[slurm-users] How to automatically kill a job that exceeds its memory limits (--mem-per-cpu)?

Tue Oct 8 08:36:15 UTC 2019

* Bjørn-Helge Mevik <b.h.mevik at usit.uio.no> [191008 08:34]:
> Jean-mathieu CHANTREIN <jean-mathieu.chantrein at univ-angers.fr> writes:
> 
> > I tried using, in slurm.conf 
> > TaskPlugin=task/affinity, task/cgroup 
> > SelectTypeParameters=CR_CPU_Memory 
> > MemLimitEnforce=yes 
> >
> > and in cgroup.conf: 
> > CgroupAutomount=yes 
> > ConstrainCores=yes 
> > ConstrainRAMSpace=yes 
> > ConstrainSwapSpace=yes 
> > MaxSwapPercent=10 
> > TaskAffinity=no 
> 
> We have a very similar setup, the biggest difference being that we have
> MemLimitEnforce=no, and leave the killing to the kernel's cgroup.  For
> us, jobs are killed as they should. [...] 

Hello Bjørn-Helge,

that is interesting. We have a very similar setup as well. However, in
our Slurm test cluster I have noticed that it is not the *job* that
gets killed.
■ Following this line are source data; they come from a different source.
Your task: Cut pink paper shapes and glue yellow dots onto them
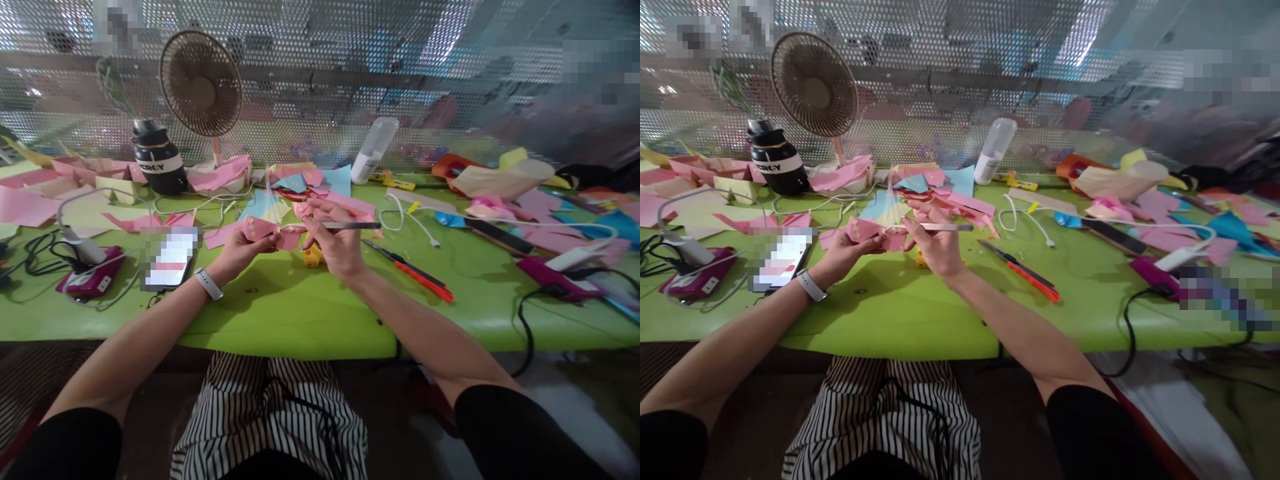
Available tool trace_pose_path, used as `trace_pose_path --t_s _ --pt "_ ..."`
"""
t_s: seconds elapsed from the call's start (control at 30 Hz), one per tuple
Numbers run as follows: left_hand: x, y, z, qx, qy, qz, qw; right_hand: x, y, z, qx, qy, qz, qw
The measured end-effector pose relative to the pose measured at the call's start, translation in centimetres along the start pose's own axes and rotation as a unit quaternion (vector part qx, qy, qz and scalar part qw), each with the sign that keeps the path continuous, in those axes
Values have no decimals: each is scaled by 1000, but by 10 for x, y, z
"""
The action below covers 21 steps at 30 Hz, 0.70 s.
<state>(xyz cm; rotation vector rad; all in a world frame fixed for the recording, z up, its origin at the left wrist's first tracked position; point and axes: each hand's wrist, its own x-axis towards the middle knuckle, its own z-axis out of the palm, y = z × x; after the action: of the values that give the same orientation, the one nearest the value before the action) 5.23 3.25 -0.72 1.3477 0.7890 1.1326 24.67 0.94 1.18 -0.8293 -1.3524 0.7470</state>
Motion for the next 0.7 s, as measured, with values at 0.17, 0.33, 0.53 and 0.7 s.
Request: trace_pose_path --t_s 0.17,0.33,0.53,0.7 --pt "0 1 1 13 1 6 1000 -1 0 0 8 1 -8 1000" --pt "-1 1 1 18 -9 21 1000 -2 1 2 -2 -2 -26 1000" --pt "-1 2 2 16 -13 25 999 -2 2 2 7 -11 -18 1000" --pt "0 1 1 20 -9 29 999 -3 3 2 -7 -8 -11 1000"
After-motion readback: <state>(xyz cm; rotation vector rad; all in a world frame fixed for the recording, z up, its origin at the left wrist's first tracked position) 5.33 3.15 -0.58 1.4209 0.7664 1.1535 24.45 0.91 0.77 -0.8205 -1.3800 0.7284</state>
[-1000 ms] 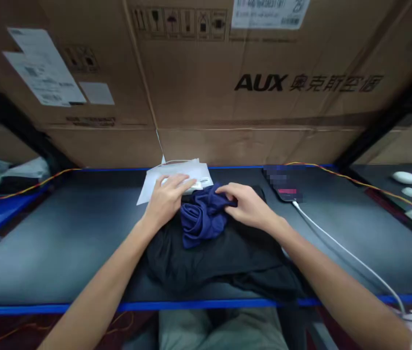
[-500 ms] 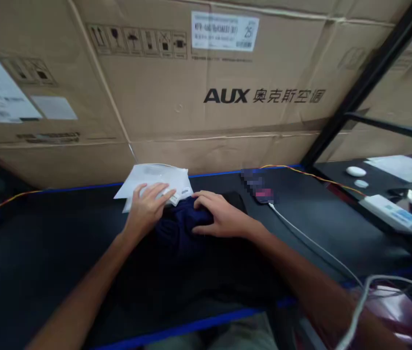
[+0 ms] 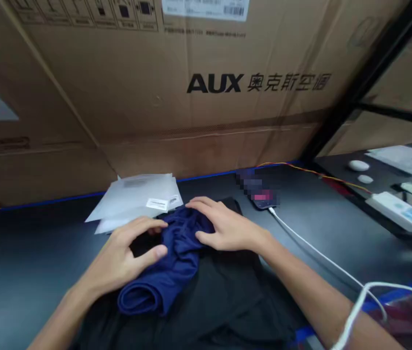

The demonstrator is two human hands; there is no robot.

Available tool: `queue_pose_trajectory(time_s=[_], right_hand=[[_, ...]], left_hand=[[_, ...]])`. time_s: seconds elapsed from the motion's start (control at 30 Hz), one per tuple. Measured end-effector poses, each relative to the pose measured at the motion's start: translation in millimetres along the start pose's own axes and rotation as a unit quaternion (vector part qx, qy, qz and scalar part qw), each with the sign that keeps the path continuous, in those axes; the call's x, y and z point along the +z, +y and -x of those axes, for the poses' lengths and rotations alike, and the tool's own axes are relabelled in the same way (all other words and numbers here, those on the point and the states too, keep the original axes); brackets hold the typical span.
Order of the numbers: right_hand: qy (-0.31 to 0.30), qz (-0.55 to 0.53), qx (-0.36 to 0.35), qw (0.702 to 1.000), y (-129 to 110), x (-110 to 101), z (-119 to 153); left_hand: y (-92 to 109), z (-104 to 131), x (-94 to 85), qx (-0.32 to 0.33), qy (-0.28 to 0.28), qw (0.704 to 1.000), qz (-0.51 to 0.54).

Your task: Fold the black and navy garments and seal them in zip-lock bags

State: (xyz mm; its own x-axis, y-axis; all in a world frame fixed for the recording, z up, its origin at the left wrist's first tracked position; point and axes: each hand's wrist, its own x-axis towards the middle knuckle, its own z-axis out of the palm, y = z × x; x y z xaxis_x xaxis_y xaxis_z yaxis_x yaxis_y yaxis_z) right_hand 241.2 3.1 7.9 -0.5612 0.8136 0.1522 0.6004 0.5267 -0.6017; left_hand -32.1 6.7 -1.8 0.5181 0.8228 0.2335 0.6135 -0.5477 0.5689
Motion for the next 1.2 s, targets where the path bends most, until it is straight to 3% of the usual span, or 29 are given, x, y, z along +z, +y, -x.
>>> queue_pose_trajectory(time_s=[0.1,0.2,0.37,0.5,0.67,0.8,0.9,1.03,1.1,1.2], right_hand=[[0.009,-0.007,-0.001,1.000,1.7,-1.5,-0.7],[0.056,0.008,-0.004,0.998,3.3,-7.8,-1.5],[0.181,0.018,-0.007,0.983,7.3,-21.9,-1.9],[0.277,0.001,-0.025,0.961,7.3,-29.1,-1.7],[0.272,-0.026,-0.029,0.961,3.0,-34.4,1.0],[0.334,-0.071,0.012,0.940,6.5,-36.8,1.5],[0.338,-0.048,0.012,0.940,9.0,-42.1,2.5],[0.345,-0.015,-0.008,0.938,0.8,-56.1,8.7],[0.368,-0.048,-0.034,0.928,-6.8,-64.1,13.2],[0.346,-0.127,-0.045,0.928,-18.0,-74.3,21.6]], left_hand=[[1.1,5.5,-5.6,0.006,-0.076,0.997,-0.035],[1.4,9.9,-8.5,-0.002,-0.130,0.989,-0.069],[5.2,11.6,-8.4,-0.004,-0.134,0.989,-0.060],[8.6,10.6,-12.5,-0.003,-0.097,0.995,-0.029],[12.4,9.9,-27.7,-0.028,0.015,0.999,-0.013],[20.0,12.5,-45.1,-0.089,0.081,0.988,-0.092],[30.3,18.0,-58.9,-0.069,0.102,0.984,-0.127],[45.5,27.0,-78.1,-0.031,0.176,0.971,-0.160],[51.5,30.5,-87.5,-0.019,0.203,0.963,-0.177],[57.4,35.2,-99.0,-0.014,0.182,0.964,-0.192]])
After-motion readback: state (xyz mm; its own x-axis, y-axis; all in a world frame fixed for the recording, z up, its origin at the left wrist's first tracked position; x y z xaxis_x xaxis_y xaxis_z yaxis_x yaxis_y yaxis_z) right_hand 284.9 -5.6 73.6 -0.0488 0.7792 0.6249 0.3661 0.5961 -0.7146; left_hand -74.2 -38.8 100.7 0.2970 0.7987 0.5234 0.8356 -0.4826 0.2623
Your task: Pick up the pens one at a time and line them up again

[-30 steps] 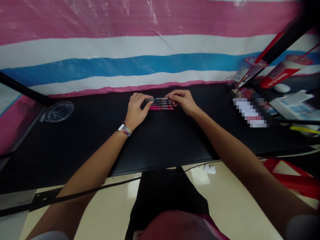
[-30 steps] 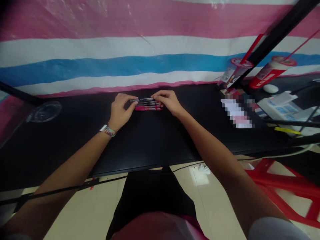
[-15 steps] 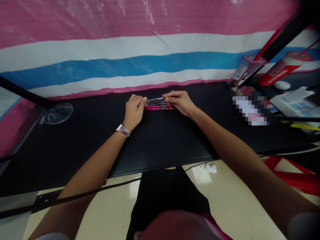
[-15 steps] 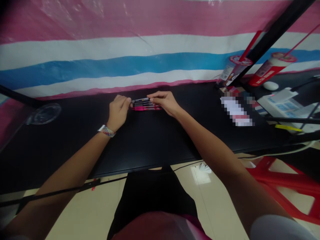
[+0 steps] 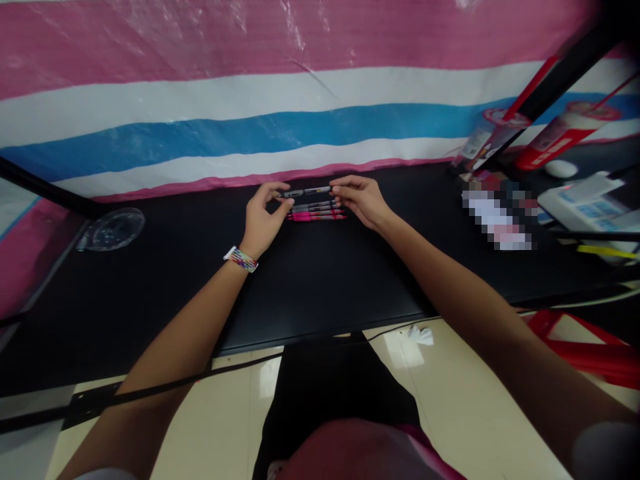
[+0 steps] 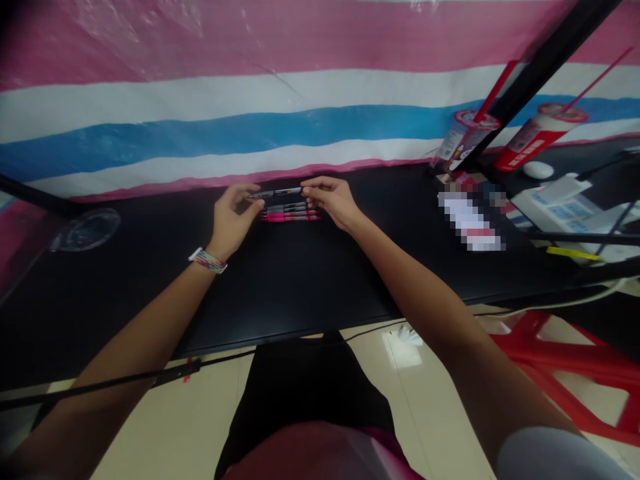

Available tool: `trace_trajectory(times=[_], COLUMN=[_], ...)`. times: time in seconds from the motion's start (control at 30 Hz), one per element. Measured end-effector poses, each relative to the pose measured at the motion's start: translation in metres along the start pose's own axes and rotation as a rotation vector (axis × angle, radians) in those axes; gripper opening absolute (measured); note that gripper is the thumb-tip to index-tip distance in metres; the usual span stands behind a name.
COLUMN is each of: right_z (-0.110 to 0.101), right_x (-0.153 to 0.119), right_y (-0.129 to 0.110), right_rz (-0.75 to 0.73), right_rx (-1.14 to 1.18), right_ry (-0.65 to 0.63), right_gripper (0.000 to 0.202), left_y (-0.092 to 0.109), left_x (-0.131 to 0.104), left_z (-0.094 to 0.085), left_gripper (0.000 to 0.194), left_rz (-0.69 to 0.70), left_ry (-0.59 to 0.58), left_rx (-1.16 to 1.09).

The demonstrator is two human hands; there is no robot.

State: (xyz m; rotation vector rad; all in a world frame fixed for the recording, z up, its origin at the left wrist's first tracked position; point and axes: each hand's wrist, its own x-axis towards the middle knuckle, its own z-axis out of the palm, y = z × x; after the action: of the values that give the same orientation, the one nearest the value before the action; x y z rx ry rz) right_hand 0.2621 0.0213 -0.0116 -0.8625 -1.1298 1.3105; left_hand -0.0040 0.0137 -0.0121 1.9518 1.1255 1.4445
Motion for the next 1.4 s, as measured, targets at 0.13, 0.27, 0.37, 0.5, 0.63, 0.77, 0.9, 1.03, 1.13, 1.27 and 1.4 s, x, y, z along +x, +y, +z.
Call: trace_trajectory(times=[0.13,0.27,0.37,0.5,0.63,0.77,0.9,1.03,1.13,1.27,1.4], right_z=[0.000,0.001,0.003,0.003,0.002,0.000,-0.002,-0.003,-0.003,-0.001,-0.001], right_x=[0.000,0.000,-0.001,-0.001,-0.001,0.001,0.003,0.005,0.005,0.002,0.000], right_y=[0.000,0.000,0.001,0.002,0.002,0.002,0.003,0.004,0.005,0.004,0.000], right_rz=[0.020,0.022,0.033,0.038,0.034,-0.004,-0.054,-0.082,-0.093,-0.075,-0.097], right_rx=[-0.003,0.012,0.014,-0.011,-0.026,-0.038,-0.103,-0.172,-0.166,-0.144,-0.139], right_ry=[0.006,0.031,0.033,0.049,0.073,0.089,0.143,0.188,0.184,0.054,0.046], right_gripper=[0.027,0.025,0.024,0.023,0.024,0.021,0.015,0.017,0.017,0.017,0.016], left_y=[-0.001,0.000,-0.003,-0.008,-0.008,-0.010,-0.017,-0.019,-0.015,-0.011,-0.010], left_x=[0.001,0.001,0.001,0.002,0.004,0.005,0.006,0.006,0.005,0.004,0.004], left_z=[0.000,-0.001,-0.001,0.000,-0.003,-0.006,-0.005,-0.006,-0.007,-0.007,-0.007], left_gripper=[0.046,0.039,0.051,0.033,0.038,0.051,0.036,0.025,0.027,0.042,0.022], left_rz=[-0.053,-0.052,-0.098,-0.048,-0.086,-0.088,-0.081,-0.089,-0.083,-0.042,-0.006], left_ry=[-0.016,0.008,0.007,0.046,0.042,0.093,0.123,0.118,0.112,-0.051,-0.075], left_rx=[-0.014,-0.015,-0.015,-0.079,-0.028,0.008,-0.012,0.018,0.062,0.131,0.138])
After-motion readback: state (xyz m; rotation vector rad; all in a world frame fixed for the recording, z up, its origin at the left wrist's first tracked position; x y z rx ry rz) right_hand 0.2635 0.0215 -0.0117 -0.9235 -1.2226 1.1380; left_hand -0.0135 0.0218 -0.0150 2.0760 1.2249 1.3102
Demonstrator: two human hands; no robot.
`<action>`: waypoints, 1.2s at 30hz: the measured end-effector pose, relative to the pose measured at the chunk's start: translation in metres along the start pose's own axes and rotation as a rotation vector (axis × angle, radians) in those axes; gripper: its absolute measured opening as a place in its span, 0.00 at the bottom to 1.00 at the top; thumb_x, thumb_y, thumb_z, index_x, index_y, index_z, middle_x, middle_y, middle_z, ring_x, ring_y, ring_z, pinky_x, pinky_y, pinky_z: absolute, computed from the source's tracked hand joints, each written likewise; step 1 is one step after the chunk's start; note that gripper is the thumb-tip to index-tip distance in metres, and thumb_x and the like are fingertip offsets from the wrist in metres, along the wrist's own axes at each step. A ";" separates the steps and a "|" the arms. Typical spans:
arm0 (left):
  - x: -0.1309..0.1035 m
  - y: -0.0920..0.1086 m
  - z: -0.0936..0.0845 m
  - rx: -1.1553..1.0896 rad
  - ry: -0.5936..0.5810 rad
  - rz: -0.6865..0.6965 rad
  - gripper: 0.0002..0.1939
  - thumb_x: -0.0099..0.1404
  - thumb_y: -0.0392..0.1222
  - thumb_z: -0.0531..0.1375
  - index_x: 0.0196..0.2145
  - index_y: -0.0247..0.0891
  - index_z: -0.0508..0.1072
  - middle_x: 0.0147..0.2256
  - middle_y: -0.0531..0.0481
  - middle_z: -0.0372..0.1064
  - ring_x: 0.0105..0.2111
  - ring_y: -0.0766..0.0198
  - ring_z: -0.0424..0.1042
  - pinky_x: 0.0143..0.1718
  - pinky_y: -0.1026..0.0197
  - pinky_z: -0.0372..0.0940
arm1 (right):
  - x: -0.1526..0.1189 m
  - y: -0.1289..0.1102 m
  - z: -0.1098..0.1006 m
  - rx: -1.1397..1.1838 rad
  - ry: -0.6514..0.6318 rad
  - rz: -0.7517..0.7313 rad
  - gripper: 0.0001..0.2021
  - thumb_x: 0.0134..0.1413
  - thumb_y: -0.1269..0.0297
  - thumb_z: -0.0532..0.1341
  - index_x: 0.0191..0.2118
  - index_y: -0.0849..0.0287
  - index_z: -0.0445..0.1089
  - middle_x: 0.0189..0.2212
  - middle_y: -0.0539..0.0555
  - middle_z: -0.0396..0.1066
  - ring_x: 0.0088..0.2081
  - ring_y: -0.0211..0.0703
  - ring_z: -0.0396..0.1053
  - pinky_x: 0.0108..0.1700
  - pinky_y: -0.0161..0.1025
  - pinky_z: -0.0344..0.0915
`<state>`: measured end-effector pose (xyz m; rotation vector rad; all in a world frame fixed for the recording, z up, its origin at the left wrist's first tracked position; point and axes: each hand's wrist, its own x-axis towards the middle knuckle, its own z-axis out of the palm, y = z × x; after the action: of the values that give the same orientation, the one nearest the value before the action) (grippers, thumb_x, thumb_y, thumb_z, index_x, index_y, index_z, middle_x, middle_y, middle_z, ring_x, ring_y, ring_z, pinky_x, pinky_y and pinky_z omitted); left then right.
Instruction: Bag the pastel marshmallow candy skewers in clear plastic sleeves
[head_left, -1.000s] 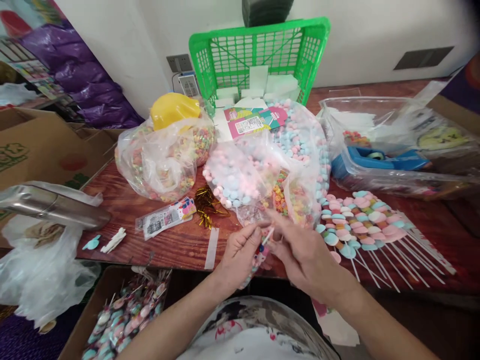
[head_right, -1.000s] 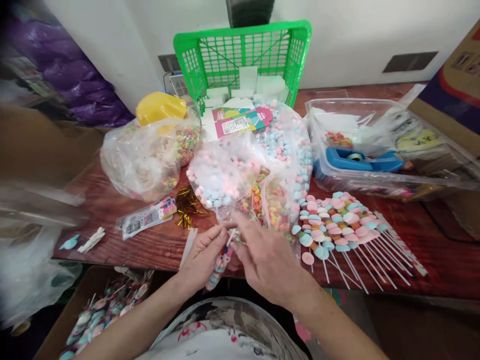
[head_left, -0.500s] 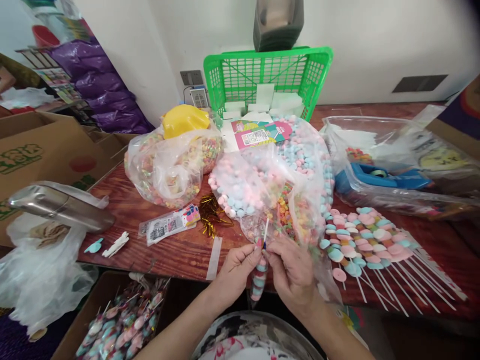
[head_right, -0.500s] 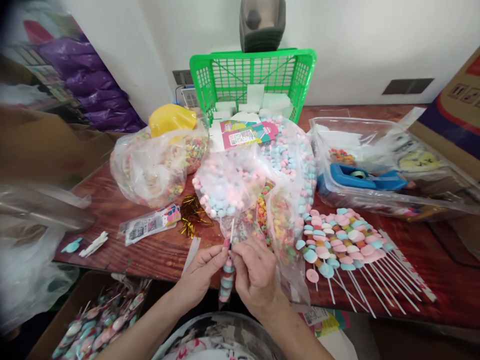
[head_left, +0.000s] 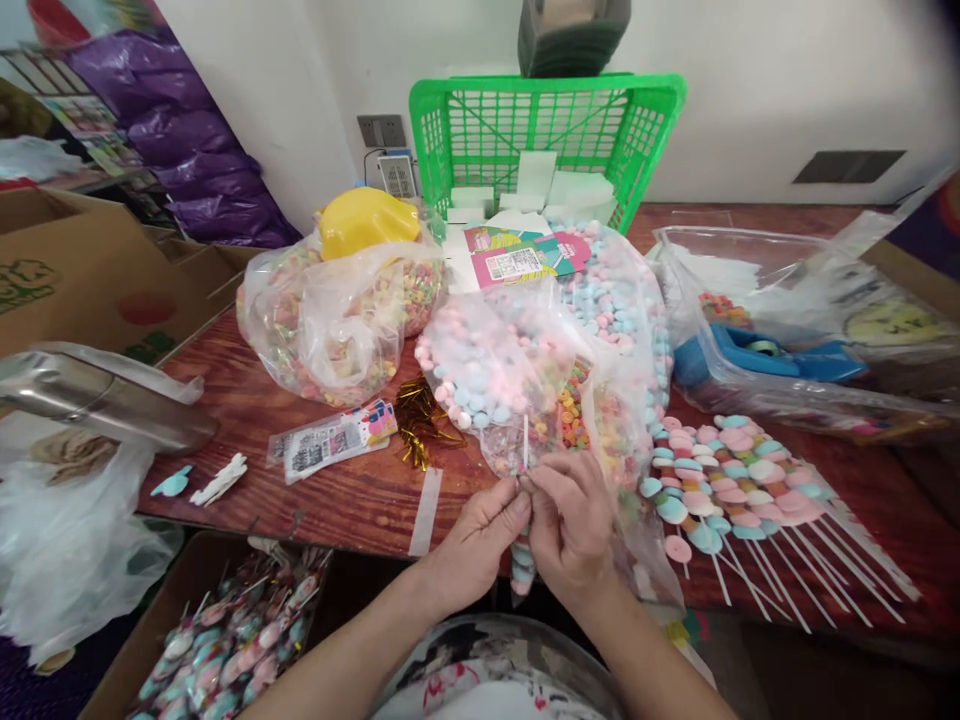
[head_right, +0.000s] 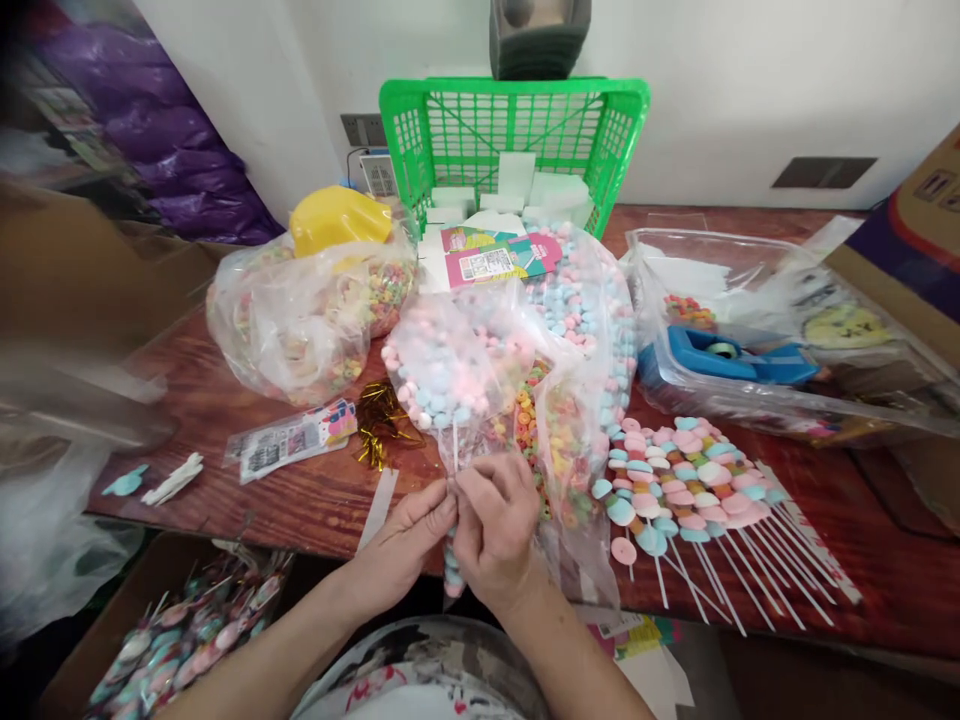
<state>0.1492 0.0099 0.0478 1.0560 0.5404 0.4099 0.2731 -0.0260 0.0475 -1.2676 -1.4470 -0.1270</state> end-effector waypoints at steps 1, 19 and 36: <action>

Instead, the OOM killer terminates one (or more)
*processes* but keeps the job itself running in a potentially 
unhealthy state.

Is there a way to tell Slurm to terminate the whole job as soon as 
the first OOM kill event takes place during execution? 

Best regards
Jürgen

-- 
Jürgen Salk
Scientific Software & Compute Services (SSCS)
Kommunikations- und Informationszentrum (kiz)
Universität Ulm
Telefon: +49 (0)731 50-22478
Telefax: +49 (0)731 50-22471